• ACTIVITY: Search the listing below for the word "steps" and copy each line that holds it.

• THE DATA:
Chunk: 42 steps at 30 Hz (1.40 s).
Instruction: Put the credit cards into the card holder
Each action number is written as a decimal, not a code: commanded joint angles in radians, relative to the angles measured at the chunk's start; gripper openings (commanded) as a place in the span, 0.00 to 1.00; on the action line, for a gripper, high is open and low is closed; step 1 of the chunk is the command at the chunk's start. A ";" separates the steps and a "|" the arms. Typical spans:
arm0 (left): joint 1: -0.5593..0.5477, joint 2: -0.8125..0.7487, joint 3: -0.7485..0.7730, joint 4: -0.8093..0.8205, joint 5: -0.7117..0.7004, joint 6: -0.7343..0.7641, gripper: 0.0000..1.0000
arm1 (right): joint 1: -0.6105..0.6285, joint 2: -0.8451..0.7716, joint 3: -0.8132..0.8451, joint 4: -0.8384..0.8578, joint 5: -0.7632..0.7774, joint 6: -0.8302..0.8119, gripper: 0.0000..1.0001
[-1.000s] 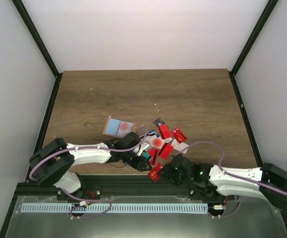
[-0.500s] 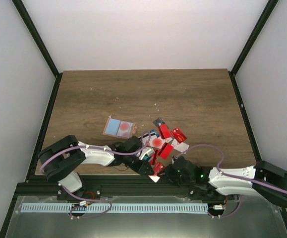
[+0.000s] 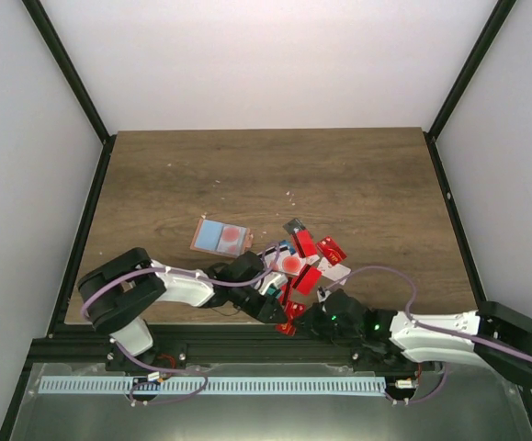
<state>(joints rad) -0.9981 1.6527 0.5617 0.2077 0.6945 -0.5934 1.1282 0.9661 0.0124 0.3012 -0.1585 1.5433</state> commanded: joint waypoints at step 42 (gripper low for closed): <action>0.929 -0.008 0.194 -0.343 -0.378 0.175 0.27 | -0.439 1.072 1.329 -0.395 -0.584 -0.694 0.01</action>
<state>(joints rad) -0.0715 1.5974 0.7364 -0.1894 0.2459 -0.4366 0.7067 1.9961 1.2991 -0.0406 -0.6685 0.8803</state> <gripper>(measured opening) 0.282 0.020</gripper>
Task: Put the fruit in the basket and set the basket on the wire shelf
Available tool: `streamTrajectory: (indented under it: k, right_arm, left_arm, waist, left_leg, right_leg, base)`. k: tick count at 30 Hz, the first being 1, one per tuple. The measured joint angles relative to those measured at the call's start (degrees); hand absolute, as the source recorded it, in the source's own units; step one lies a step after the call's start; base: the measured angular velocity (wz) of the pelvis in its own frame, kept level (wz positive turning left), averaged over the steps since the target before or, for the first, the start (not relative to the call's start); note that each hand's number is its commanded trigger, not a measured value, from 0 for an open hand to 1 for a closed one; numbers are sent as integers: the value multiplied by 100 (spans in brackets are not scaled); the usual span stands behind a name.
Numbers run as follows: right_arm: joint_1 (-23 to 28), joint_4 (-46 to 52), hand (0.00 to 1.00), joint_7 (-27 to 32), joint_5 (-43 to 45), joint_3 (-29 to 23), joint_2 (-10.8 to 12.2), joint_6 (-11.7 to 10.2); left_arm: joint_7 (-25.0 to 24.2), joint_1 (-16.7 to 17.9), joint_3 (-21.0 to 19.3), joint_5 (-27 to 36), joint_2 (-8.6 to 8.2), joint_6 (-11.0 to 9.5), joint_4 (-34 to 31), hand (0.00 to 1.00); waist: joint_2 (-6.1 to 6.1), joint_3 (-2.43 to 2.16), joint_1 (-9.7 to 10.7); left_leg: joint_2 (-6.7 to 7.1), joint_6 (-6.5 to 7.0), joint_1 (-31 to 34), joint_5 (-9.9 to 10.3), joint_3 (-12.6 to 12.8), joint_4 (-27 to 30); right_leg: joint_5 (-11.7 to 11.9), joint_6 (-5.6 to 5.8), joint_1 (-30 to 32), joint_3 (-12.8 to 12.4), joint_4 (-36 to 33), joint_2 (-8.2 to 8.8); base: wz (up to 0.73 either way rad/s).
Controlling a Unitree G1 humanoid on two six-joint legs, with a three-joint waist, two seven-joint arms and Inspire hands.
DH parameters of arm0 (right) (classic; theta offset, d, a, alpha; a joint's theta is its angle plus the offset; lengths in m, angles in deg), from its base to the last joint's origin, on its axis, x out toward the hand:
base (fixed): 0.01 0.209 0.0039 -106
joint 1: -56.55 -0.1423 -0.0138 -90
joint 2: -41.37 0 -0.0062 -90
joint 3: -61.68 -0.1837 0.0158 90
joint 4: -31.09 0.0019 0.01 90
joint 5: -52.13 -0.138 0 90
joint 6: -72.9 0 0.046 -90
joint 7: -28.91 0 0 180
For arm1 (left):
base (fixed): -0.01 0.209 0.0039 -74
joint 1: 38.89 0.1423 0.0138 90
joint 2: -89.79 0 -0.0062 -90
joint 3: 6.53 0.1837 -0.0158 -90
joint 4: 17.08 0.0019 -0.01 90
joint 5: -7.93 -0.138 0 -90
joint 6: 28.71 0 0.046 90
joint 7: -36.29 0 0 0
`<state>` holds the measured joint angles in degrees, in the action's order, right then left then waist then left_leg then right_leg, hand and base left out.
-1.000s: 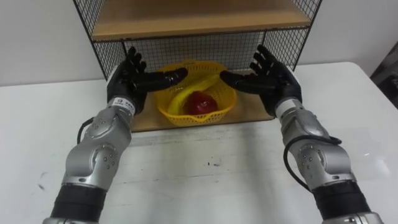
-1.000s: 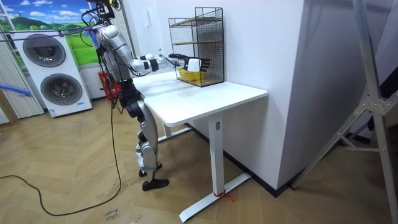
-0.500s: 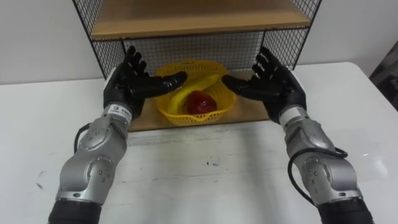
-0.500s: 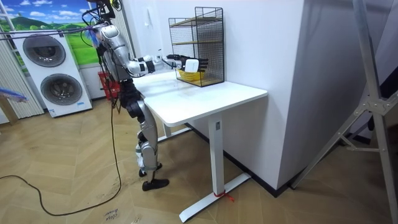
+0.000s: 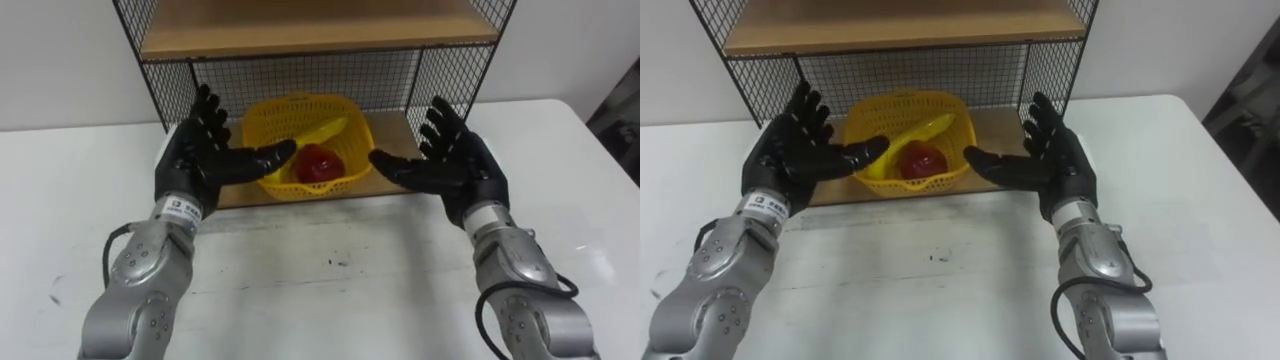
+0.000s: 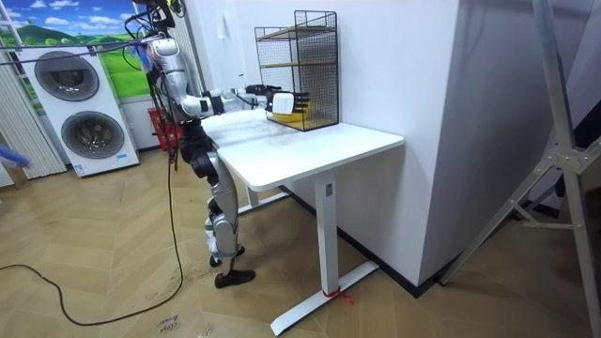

• SOLUTION FOR THIS PROBLEM:
Chunk: 42 steps at 30 Hz (1.40 s).
Each action number is written as a decimal, not a code: commanded joint angles in radians, relative to the angles measured at the chunk's start; gripper openings (commanded) as a place in the span, 0.00 to 1.00; on the action line, for a gripper, high is open and low is closed; step 1 of the chunk is the command at the chunk's start. A ";" separates the steps and a "|" the arms. Typical spans:
Available tool: `streamTrajectory: (indented under it: k, right_arm, left_arm, waist, left_leg, right_leg, base)`. k: tick count at 30 Hz, the first being 1, one per tuple. The measured joint angles relative to those measured at the call's start (degrees); hand absolute, as the source recorded it, in the source's own units; step one lies a step after the call's start; base: the measured angular velocity (wz) of the pelvis in its own frame, kept level (wz positive turning left), averaged over the steps since the target before or, for the first, the start (not relative to the call's start); note that each hand's number is its commanded trigger, not a measured value, from 0 for an open hand to 1 for a closed one; numbers are sent as integers: the value multiplied by 100 (spans in brackets are not scaled); the usual span stands behind a name.

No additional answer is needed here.